Christmas babies given presents by midwives to celebrate birth

The first babies to be born on Christmas Day and New Year’s Day are given presents by midwives to celebrate their arrivals.

taff at King’s College Hospital in south east London said they celebrate every baby that is born in their wards but the youngsters that are born on December 25 or January 1 are “special.”

In the lead-up to Christmas, each ward in the hospital erects and decorates a Christmas tree to get into the spirit of the season.


A midwife walks past a Christmas tree on the labour ward at King’s College Hospital (Victoria Jones/PA)

In the labour and postnatal wards, staff also wear festive trinkets to mark the occasion, such as antlers on their heads.

Tracey MacCormack, director of midwifery at King’s College Hospital, said around 300 to 350 babies are delivered at the ward each month and the figure tends to remain the same in December and January.

She told the PA news agency: “Last week was busier than this week.

“Who knows with maternity partners?

“It goes in peaks and troughs.

“We have the same amount of people that we generally have around this time expected to deliver.

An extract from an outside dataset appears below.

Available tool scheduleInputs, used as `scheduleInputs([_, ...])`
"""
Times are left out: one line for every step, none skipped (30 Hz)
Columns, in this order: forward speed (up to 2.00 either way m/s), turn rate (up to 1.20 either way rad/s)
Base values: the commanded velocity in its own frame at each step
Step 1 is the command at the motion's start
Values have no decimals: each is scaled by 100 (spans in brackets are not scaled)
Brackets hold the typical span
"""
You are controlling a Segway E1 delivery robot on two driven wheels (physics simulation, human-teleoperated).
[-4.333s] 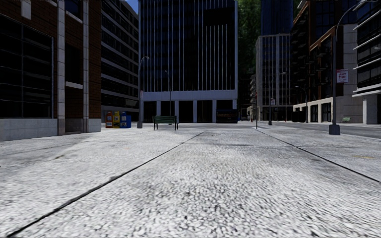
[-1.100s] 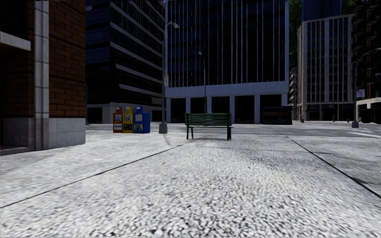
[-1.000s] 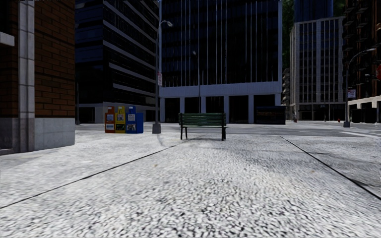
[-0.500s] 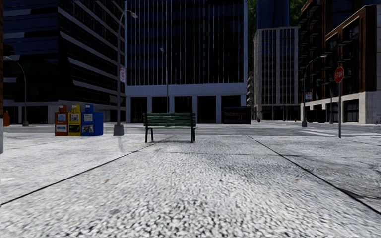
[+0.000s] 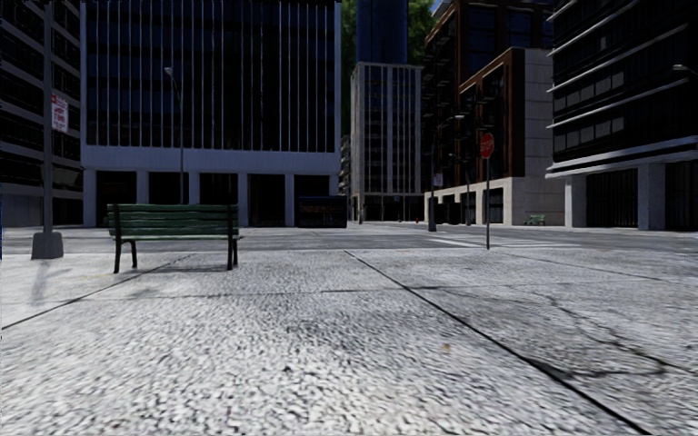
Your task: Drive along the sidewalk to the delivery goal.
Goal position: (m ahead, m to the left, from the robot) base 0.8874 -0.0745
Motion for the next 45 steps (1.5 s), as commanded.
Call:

“Women and birth people are keen to go home if they’ve delivered on Christmas Day because obviously they want to go back and be with their families.

“From a staffing perspective, for us it’s a joy to deliver a baby at any time.

“It’s lovely to have a Christmas Day baby, it’s really nice.”

Work is also done to make sure that anyone who has coronavirus is cared for and protected but they are kept away from other people who are due to give birth.

Ms MacCormack said: “Everybody has a test when they come in and until we get the result, they’re classed as pending.

“When they get the result and if they’re positive, they’re looked after in a separate room, and we use all our PPE and barriers.

“When they go down to our postnatal ward, we do the same thing there, they are nursed in a side room.”

Dereen Edema, a senior midwife at King’s, said Christmas Day is a “beautiful day” and those on shift celebrate the births with their patients and their families.

“The first baby that is born, we get together, we clap, we celebrate the baby and a gift is presented to that particular baby,” she said.

“Both mum and the baby are given presents.

“So the first baby that is born on Christmas and New Year’s Day, we celebrate them.

“We celebrate all the babies but they are the special ones.

“We give them pamper things and baby stuff, like shower gel and baby clothes.”

Outlining what it’s like for nurses to work on Christmas Day, she added: “It’s just like any other day for us, but we wear things that are related to Christmas, not Christmas jumpers, but there are things we put on to highlight the festive period.


A medical staff member wearing a pair of festive antlers on the labour ward (Victoria Jones/PA)

“We also know that it’s not always very busy on Christmas Day because most mothers want to be at home, so we just celebrate it in our own way by bringing food in.”

Kate Amy, a labour ward midwife, added: “I really love working at Christmas.

“It’s always a really happy and festive time of year.

“Obviously it can be a shame to be away from your families at the festive time, but for me, I really love my job, so it’s really lovely to be here.

“I think there’s a lot of talk about people who have due dates on or around Christmas time, people often say to them when they’re pregnant ‘Oh we hope you don’t have a Christmas baby’ but often people are just happy to meet their baby whenever that may be.”